La inteligencia artificial y el aprendizaje automático pueden dar lugar a soluciones nuevas para las empresas. Esto es lo que los líderes de TI deben saber para lanzar y mantener una estrategia exitosa de aprendizaje de la máquina.
Machine learning (ML) se está convirtiendo rápidamente en una prueba decisiva para los CIO avanzados y las empresas que no adopten el aprendizaje automático para el desarrollo de productos o las operaciones de negocios, corren el riesgo de quedar por detrás de competidores más ágiles en la próxima década.
Eso es según Dan Olley, quien, como CTO de Elsevier, la unidad de información científica y de salud de RELX Group, ha aumentado la adopción de su organización de las tecnologías de ML en los últimos años, pues cree fundamentalmente que se está en un punto de inflexión con el aprendizaje automático y que va a cambiar la forma en que se interactúa con el mundo digital durante la próxima década.
Es una suposición razonable. El crecimiento en el poder de cálculo, la creciente sofisticación de algoritmos y modelos de entrenamiento y una fuente aparentemente ilimitada de datos han facilitado importantes innovaciones en la inteligencia artificial.
La IA, que incluye cualquier tecnología en la que una máquina pueda imitar el comportamiento de la mente humana, incluye subcampos tales como ML, en los que los algoritmos basados en estadísticas automatizan la ingeniería del conocimiento. Google, Amazon, Baidu y otros están dedicando más dinero en AI y ML. Por otra parte, la actividad empresarial desencadenada por estos acontecimientos atrajo tres veces más inversión en 2016 -entre 26.000 y 39.000 millones de dólares, según el McKinsey Global Institute.
El tiempo para adoptar AI y ML es ahora
La adopción de AI fuera del sector de la tecnología se encuentra en su mayor parte en una fase temprana, experimental, con pocas empresas que la despliegan a escala, informa McKinsey. Las empresas que aún no han adoptado la tecnología de la IA a escala o como parte central de su negocio no están seguras de los beneficios que pueden esperar de tales inversiones, de acuerdo con McKinsey. Pero Olley, cuyos esfuerzos de ML en Elsevier han ayudado a clientes farmacéuticos a descubrir fármacos y entregar información médica relevante, afirma que los casos de uso de ML abundan en gestión del talento, ventas y marketing, atención al cliente y otras áreas.
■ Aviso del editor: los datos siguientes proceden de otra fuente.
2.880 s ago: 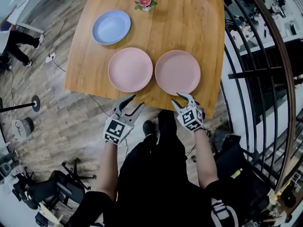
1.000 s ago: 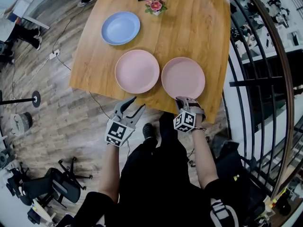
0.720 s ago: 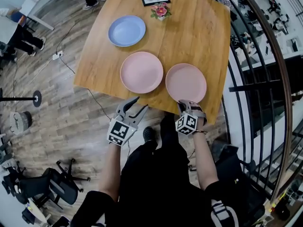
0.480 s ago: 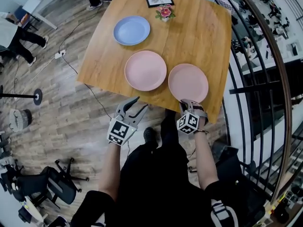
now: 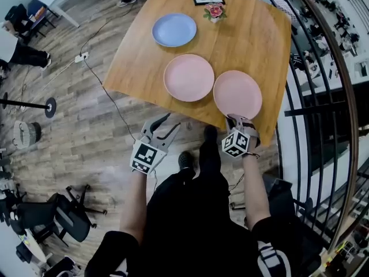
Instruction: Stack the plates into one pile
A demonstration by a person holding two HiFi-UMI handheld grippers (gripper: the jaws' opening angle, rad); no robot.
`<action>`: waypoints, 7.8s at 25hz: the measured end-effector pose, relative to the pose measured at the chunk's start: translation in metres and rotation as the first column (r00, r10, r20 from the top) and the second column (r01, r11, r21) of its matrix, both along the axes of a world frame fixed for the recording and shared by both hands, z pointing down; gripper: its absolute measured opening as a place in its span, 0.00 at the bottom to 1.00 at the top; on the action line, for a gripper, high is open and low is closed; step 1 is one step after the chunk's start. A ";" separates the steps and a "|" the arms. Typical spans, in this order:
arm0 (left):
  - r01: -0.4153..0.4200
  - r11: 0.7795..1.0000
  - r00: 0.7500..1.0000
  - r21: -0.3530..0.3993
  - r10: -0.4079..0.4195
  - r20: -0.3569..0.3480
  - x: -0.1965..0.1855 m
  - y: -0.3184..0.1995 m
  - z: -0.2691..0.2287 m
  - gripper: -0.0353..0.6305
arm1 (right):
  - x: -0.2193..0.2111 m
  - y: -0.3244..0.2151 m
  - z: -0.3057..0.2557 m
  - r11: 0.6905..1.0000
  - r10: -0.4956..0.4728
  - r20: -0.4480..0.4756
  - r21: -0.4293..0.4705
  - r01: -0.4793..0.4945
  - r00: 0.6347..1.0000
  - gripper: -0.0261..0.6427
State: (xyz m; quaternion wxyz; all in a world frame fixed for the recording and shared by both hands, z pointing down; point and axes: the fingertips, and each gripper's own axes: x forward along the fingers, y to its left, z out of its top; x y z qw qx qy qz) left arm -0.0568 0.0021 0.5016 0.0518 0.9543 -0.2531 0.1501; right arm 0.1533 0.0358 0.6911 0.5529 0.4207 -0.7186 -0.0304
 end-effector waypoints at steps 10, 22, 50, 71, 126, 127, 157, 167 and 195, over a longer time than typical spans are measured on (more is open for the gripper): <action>0.029 1.000 1.000 -0.004 -0.029 -0.004 -0.014 -0.003 0.001 0.34 | -0.015 -0.013 -0.011 0.999 -0.038 -0.019 0.031 0.038 0.999 0.08; 0.063 0.998 0.998 -0.017 -0.063 -0.006 -0.025 -0.020 0.005 0.34 | -0.047 -0.047 -0.018 0.992 -0.117 -0.014 0.040 0.118 0.993 0.08; 0.277 0.958 0.961 -0.067 -0.277 0.012 -0.069 -0.027 0.022 0.34 | -0.122 -0.078 0.009 0.925 -0.378 0.006 -0.022 0.378 0.926 0.08; 0.424 0.901 0.906 -0.094 -0.424 0.021 -0.095 -0.024 0.029 0.34 | -0.149 -0.100 0.030 0.872 -0.485 0.027 -0.059 0.486 0.874 0.09; 0.418 0.908 0.908 -0.038 -0.416 0.048 -0.010 -0.096 0.005 0.34 | -0.069 -0.189 -0.015 0.941 -0.328 0.322 0.029 0.337 0.888 0.20; 0.419 0.907 0.907 -0.037 -0.418 0.049 -0.009 -0.097 0.006 0.34 | -0.068 -0.191 -0.015 0.940 -0.330 0.321 0.031 0.339 0.888 0.20; 0.244 0.968 0.970 -0.067 -0.243 0.028 -0.034 -0.239 0.029 0.34 | -0.098 -0.328 -0.022 0.978 -0.207 0.266 0.057 0.199 0.942 0.20; 0.205 0.975 0.979 -0.081 -0.203 0.034 -0.053 -0.272 0.038 0.34 | -0.111 -0.363 -0.010 0.986 -0.167 0.270 0.031 0.165 0.948 0.20; 0.174 0.973 0.985 -0.149 -0.173 0.022 -0.085 -0.325 0.069 0.34 | -0.165 -0.410 0.043 0.966 -0.236 0.117 -0.078 0.246 0.965 0.20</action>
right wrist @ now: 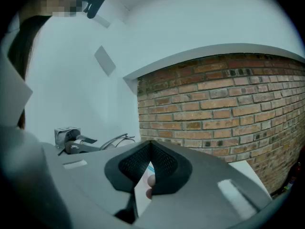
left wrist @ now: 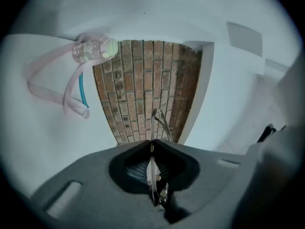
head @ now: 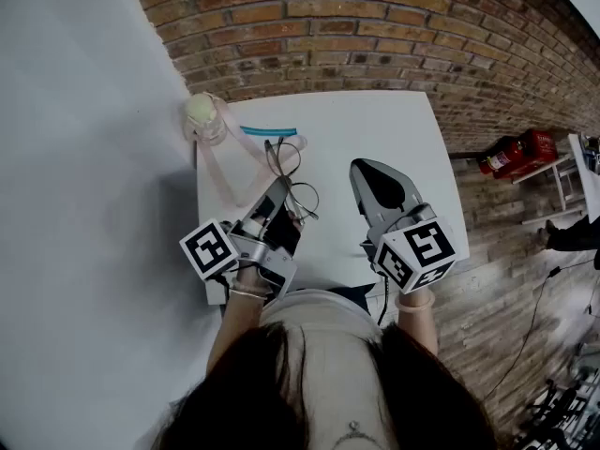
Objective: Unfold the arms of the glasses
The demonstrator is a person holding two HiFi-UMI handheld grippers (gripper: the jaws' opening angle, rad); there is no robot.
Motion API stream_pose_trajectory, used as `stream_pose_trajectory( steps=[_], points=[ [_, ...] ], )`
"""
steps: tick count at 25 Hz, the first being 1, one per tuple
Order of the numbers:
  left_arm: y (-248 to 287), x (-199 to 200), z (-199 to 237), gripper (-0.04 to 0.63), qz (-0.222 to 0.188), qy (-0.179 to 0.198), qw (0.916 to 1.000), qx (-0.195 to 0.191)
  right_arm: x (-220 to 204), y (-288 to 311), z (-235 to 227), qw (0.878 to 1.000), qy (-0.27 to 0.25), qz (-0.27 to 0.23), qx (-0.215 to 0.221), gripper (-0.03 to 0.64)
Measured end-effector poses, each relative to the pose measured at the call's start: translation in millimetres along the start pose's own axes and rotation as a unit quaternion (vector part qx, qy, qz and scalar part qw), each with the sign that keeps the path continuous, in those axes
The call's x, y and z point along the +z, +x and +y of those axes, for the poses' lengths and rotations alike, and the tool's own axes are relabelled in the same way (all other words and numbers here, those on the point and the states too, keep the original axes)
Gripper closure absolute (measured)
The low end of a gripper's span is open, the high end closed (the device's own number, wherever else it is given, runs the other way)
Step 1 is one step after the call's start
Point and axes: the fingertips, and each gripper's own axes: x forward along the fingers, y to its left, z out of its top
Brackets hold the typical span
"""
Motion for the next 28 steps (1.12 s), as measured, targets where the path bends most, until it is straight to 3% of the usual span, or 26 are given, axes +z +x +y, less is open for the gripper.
stream_pose_trajectory(
  steps=[6,16,28],
  points=[
    [3.2,-1.8,0.8,0.571,-0.003,0.003,1.0,0.0,0.8,-2.3,-1.7,1.0,-0.001,0.0,0.009,0.611],
    [2.8,0.1,0.8,0.571,-0.006,0.004,1.0,0.0,13.3,-11.5,20.6,0.997,-0.006,-0.025,0.068,0.611],
    [5.2,0.3,3.1,0.571,-0.003,-0.001,1.0,-0.004,9.4,-15.9,42.2,0.994,-0.03,-0.016,0.105,0.611]
  ],
)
Dan Olley y Gartner ofrecen los siguientes consejos:
1. Entender dónde encaja la ciencia de datos
No es necesario centralizar su ciencia de datos y las operaciones ML. De hecho, puede tener sentido integrar la ciencia de los datos y el aprendizaje automático en cada departamento, incluyendo ventas, marketing, recursos humanos y finanzas.
2. Comenzar
Gartner dice que debe fomentar pequeños experimentos en diferentes áreas de negocio con tecnologías de IA particulares para propósitos de aprendizaje, no ROI.
3. Trate sus datos como si fuera dinero
Los CIO deben tratar sus datos como si fueran dinero administrándolos, protegiéndolos y obsesionándolos.
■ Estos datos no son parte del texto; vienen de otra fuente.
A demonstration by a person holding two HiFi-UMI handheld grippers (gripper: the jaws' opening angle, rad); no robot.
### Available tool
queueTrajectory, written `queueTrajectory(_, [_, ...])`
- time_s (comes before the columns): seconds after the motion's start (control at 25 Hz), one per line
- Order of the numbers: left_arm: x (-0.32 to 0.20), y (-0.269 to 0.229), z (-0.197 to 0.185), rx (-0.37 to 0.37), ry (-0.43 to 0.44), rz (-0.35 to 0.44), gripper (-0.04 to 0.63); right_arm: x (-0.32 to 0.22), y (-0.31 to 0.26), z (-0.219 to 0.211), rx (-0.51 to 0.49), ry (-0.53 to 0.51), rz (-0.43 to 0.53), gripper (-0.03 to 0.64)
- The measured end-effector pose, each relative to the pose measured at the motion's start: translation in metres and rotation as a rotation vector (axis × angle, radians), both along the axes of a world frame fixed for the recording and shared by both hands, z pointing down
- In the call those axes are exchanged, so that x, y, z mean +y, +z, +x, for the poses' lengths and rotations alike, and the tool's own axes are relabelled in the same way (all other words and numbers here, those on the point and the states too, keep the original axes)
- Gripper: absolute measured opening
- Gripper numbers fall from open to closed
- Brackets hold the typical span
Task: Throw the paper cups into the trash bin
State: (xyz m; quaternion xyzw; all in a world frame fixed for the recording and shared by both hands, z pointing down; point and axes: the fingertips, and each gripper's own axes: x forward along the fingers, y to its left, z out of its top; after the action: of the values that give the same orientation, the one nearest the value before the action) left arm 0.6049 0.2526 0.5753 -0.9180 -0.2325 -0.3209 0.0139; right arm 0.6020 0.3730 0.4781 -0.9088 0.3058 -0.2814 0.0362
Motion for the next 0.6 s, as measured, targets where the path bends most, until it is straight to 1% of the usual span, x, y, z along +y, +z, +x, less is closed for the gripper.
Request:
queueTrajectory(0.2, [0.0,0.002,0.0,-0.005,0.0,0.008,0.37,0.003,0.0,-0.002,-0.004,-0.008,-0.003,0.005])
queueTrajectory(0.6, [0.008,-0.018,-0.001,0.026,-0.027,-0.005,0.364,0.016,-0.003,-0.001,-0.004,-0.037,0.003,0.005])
4. Deja de buscar personas perfectas para el puesto
Los científicos de datos tienden a ser las personas que tienen una alta aptitud en matemáticas y estadísticas y son expertos en encontrar ideas en los datos, no necesariamente ingenieros de software que pueden escribir algoritmos y productos de artesanía.
5. Construir un currículo de formación en ciencias de los datos
No todo el mundo que practica la ciencia de los datos va a ser un científico de datos o requiere un cinturón negro en la materia. Gartner le aconseja identificar el conocimiento de AI y las brechas de talento y desarrollar un plan de formación y contratación para construir sus capacidades.
6. Endose la ciencia de los datos y las plataformas ML
Las empresas que se ponen al día con AI y ML o que son inseguros acerca de cómo abordar un problema de ciencia de datos puede volcar sus datos en las plataformas de ciencias de datos.
7. Cuidado con los “datos derivados”
Si va a compartir sus algoritmos con un socio entiende que están viendo sus datos tenga en cuenta que sus datos son la nueva moneda.
8. No siempre hay que tratar de resolver el problema completo
Resuelva cada trozo del problema. Obtenga más datos. Construya con el tiempo.
9. No piense demasiado en sus modelos de datos
Es más importante obtener los conjuntos de entrenamiento adecuados que perfeccionar los modelos de datos.